The response should hold each line from the entries below where "spoon" is found.
MATERIALS PROVIDED section start
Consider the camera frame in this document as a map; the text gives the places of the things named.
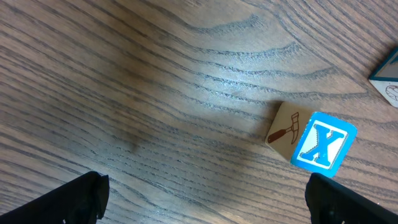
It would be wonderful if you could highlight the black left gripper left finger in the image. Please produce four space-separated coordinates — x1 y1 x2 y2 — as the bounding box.
1 171 109 224

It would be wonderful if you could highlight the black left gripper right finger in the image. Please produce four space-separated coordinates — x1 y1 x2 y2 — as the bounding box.
305 172 397 224

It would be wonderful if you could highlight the blue X wooden block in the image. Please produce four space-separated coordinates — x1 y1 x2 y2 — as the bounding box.
265 101 358 177

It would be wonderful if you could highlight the wooden block yellow side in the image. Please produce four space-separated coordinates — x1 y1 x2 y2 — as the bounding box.
368 47 397 108

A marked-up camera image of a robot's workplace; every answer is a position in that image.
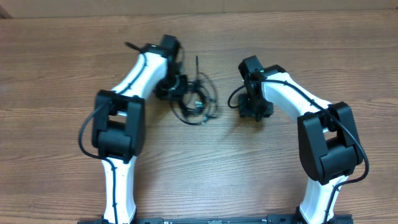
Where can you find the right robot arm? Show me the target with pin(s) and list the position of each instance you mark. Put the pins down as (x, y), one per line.
(328, 143)

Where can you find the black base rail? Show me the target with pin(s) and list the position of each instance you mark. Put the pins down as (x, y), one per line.
(214, 221)

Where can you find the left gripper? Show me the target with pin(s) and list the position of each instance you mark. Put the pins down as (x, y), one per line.
(175, 95)

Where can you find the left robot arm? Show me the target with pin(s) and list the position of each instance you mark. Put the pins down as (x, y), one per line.
(119, 121)

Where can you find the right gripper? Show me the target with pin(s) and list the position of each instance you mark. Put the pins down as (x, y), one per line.
(255, 109)

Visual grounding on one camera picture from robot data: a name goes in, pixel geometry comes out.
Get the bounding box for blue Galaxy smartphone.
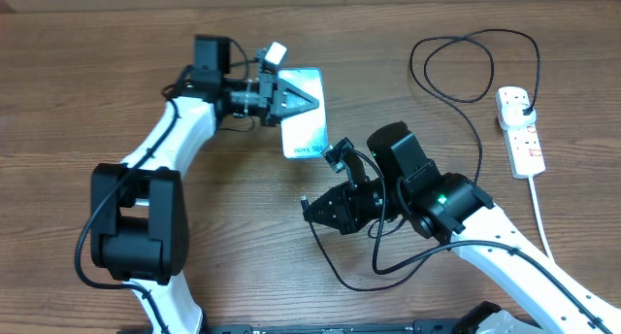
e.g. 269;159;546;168
278;68;329;159

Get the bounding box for black USB charging cable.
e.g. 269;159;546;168
300;28;541;292

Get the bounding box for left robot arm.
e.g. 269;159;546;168
78;35;327;333

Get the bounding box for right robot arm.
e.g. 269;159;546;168
301;121;620;333

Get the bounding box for white USB charger plug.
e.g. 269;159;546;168
498;104;537;131

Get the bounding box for white power strip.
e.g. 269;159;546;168
495;86;545;179

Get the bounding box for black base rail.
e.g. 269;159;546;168
199;319;459;334

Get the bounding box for white power strip cord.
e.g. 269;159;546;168
527;176;555;262

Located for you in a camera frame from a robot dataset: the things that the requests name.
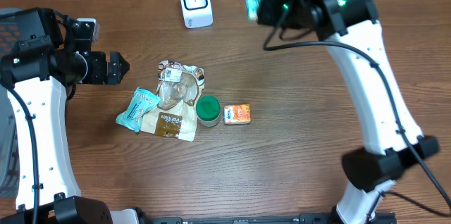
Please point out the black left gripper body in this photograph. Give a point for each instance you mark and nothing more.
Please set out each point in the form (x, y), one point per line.
(97, 69)

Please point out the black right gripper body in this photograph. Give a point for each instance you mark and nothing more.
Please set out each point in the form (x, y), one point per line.
(272, 10)

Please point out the mint green wipes pack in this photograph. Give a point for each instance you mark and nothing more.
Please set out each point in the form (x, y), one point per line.
(142, 102)

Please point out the clear bag bread package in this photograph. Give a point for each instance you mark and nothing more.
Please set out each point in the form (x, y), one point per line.
(179, 88)

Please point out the green lid clear jar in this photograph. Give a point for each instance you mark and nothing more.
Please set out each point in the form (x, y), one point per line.
(208, 110)

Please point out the orange tissue pack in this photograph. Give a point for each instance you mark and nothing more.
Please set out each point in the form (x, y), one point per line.
(237, 114)

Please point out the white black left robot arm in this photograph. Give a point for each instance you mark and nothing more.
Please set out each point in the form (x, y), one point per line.
(44, 55)

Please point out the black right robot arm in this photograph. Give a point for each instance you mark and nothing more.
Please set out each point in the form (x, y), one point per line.
(393, 142)

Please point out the white barcode scanner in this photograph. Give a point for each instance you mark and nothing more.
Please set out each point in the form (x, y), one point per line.
(197, 13)

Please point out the dark grey mesh basket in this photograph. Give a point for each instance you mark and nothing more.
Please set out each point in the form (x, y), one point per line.
(9, 144)

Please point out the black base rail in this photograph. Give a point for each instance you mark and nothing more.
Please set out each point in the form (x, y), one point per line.
(305, 218)

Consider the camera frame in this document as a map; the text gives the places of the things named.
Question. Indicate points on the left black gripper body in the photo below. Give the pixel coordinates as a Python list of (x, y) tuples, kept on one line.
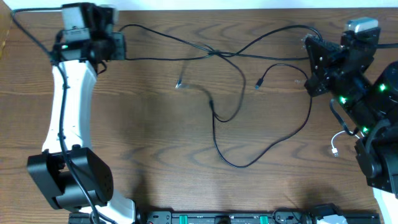
[(116, 47)]

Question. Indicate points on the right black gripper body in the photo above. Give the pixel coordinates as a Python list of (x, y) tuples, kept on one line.
[(330, 81)]

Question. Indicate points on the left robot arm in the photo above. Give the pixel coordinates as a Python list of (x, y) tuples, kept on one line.
[(67, 171)]

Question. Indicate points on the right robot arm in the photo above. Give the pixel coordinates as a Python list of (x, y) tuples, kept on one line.
[(375, 115)]

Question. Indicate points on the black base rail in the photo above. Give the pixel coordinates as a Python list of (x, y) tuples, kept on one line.
[(280, 216)]

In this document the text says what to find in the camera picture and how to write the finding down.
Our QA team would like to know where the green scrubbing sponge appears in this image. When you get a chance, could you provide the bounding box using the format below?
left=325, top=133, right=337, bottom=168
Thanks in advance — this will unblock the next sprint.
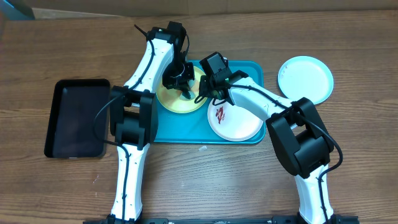
left=180, top=90, right=195, bottom=100

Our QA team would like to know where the teal plastic tray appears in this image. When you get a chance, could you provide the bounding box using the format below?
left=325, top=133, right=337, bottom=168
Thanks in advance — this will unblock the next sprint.
left=152, top=59, right=267, bottom=145

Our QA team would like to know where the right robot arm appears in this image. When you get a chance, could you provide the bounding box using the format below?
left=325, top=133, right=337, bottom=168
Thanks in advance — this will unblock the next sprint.
left=199, top=52, right=341, bottom=223

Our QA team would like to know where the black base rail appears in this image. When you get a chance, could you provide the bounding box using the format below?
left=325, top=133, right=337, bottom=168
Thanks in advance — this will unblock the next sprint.
left=83, top=214, right=361, bottom=224

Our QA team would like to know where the small white paper scrap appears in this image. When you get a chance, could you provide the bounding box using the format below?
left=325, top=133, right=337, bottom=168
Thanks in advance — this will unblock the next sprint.
left=199, top=146, right=208, bottom=151

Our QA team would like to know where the black rectangular tray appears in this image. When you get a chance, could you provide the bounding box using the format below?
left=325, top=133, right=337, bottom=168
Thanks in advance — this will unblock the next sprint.
left=44, top=79, right=110, bottom=159

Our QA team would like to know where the white plate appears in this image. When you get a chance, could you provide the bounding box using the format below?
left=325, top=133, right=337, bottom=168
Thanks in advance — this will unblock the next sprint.
left=207, top=102, right=263, bottom=142

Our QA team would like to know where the green rimmed plate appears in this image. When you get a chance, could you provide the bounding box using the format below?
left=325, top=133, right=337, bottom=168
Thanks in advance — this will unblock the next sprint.
left=156, top=66, right=207, bottom=113

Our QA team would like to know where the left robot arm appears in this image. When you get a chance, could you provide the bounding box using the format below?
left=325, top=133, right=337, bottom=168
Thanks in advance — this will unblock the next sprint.
left=106, top=21, right=195, bottom=223

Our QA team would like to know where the light blue plate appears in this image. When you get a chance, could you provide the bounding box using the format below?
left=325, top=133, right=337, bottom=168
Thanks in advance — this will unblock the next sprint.
left=277, top=56, right=334, bottom=105

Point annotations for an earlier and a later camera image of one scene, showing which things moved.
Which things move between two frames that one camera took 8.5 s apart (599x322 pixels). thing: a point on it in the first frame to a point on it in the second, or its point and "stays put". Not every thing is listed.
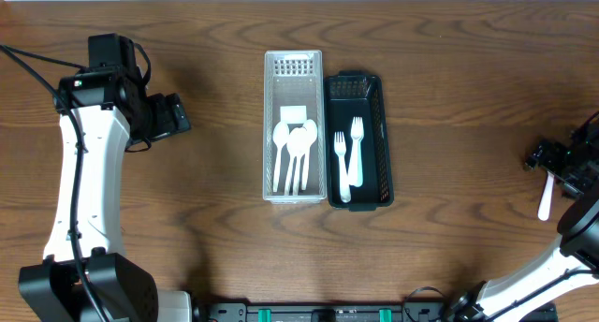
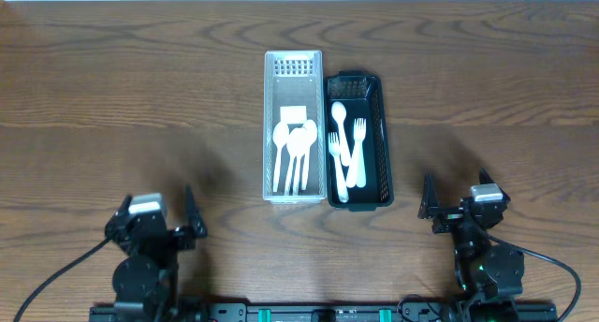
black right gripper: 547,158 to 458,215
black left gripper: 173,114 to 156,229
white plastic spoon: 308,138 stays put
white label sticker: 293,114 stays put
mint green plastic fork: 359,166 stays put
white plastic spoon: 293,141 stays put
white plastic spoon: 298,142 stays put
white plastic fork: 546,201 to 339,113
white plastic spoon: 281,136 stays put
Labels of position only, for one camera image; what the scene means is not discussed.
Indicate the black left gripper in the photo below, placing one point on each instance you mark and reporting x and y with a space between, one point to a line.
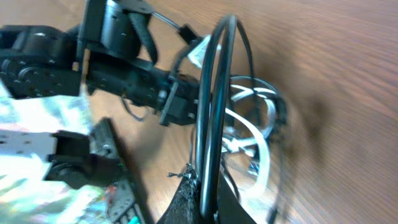
144 85

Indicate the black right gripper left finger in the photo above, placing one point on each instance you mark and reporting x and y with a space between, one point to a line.
183 208

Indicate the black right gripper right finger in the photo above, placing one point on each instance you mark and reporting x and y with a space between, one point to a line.
229 209

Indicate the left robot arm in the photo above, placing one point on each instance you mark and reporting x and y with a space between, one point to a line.
111 49

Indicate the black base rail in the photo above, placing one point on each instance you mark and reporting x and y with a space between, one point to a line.
94 159

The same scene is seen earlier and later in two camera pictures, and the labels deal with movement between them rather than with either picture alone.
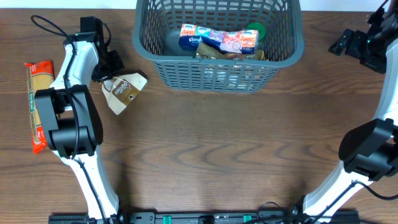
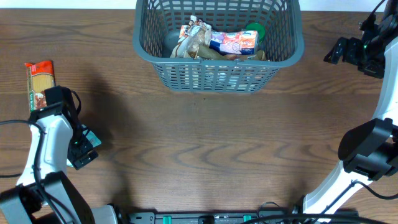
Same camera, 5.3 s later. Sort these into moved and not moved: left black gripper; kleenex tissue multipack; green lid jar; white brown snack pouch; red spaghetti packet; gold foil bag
Moved: white brown snack pouch; left black gripper
Not moved: gold foil bag; kleenex tissue multipack; green lid jar; red spaghetti packet
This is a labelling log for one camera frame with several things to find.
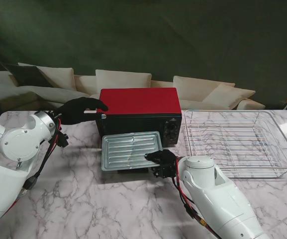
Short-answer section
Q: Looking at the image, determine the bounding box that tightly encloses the dark brown sofa cushion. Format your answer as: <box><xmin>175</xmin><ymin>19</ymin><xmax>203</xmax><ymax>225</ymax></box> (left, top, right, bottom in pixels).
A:
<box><xmin>0</xmin><ymin>62</ymin><xmax>53</xmax><ymax>88</ymax></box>

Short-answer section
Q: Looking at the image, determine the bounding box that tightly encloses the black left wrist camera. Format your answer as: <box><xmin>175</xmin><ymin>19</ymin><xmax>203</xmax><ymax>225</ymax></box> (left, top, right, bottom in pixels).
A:
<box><xmin>58</xmin><ymin>133</ymin><xmax>70</xmax><ymax>148</ymax></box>

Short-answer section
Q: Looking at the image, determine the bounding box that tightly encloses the red black toaster oven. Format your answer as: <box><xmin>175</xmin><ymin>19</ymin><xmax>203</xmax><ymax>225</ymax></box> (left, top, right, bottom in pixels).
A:
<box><xmin>95</xmin><ymin>87</ymin><xmax>183</xmax><ymax>150</ymax></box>

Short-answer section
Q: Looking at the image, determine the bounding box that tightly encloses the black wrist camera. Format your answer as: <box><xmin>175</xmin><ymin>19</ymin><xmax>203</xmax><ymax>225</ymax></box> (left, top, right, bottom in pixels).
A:
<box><xmin>58</xmin><ymin>133</ymin><xmax>70</xmax><ymax>148</ymax></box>
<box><xmin>152</xmin><ymin>163</ymin><xmax>176</xmax><ymax>179</ymax></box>

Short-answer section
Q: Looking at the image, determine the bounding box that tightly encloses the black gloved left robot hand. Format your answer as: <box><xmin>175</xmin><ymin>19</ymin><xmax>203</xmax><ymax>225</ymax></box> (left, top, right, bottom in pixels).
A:
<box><xmin>55</xmin><ymin>97</ymin><xmax>108</xmax><ymax>125</ymax></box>

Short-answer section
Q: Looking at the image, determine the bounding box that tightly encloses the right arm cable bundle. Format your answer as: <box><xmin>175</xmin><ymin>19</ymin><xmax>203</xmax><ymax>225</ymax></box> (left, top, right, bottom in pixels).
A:
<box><xmin>172</xmin><ymin>174</ymin><xmax>221</xmax><ymax>237</ymax></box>

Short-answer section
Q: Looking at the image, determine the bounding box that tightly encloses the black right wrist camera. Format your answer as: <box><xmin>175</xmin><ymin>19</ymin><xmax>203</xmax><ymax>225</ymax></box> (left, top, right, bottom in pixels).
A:
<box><xmin>152</xmin><ymin>163</ymin><xmax>176</xmax><ymax>179</ymax></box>

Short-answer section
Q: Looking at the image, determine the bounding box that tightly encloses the beige sofa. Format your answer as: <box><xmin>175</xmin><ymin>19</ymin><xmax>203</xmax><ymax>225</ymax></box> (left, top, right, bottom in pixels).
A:
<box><xmin>0</xmin><ymin>61</ymin><xmax>267</xmax><ymax>112</ymax></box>

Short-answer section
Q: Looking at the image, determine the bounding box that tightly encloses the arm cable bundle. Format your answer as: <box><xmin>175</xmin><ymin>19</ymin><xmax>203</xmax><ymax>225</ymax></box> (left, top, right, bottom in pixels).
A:
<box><xmin>8</xmin><ymin>119</ymin><xmax>64</xmax><ymax>207</ymax></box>
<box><xmin>172</xmin><ymin>174</ymin><xmax>221</xmax><ymax>237</ymax></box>

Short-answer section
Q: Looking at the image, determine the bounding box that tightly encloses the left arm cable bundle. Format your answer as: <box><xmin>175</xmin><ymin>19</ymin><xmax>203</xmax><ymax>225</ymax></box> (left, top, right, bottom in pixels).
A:
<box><xmin>8</xmin><ymin>119</ymin><xmax>64</xmax><ymax>207</ymax></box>

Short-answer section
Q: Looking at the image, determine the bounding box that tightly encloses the white wire dish rack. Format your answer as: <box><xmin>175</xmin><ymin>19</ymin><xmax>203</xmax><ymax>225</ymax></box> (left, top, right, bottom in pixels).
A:
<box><xmin>184</xmin><ymin>109</ymin><xmax>287</xmax><ymax>180</ymax></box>

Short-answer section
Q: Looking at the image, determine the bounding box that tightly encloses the ribbed metal baking tray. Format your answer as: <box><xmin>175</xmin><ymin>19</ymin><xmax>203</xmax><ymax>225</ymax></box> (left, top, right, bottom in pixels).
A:
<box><xmin>100</xmin><ymin>131</ymin><xmax>164</xmax><ymax>172</ymax></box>

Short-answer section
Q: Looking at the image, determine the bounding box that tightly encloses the long beige sofa cushion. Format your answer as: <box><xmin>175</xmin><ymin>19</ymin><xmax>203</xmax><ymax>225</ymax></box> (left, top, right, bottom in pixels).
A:
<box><xmin>17</xmin><ymin>85</ymin><xmax>89</xmax><ymax>108</ymax></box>

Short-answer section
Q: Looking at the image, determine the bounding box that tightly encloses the glass oven door black handle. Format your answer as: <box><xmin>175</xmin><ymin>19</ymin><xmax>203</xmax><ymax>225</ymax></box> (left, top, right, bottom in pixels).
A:
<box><xmin>117</xmin><ymin>169</ymin><xmax>150</xmax><ymax>176</ymax></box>

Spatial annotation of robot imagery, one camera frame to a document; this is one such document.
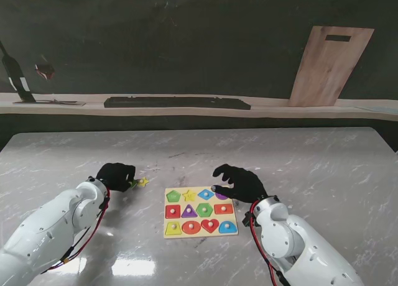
MATERIALS PROVIDED section end
[WRITTEN SOLUTION]
white plastic spoon: 308,138 stays put
white plastic spoon: 293,141 stays put
white plastic spoon: 298,142 stays put
white plastic spoon: 281,136 stays put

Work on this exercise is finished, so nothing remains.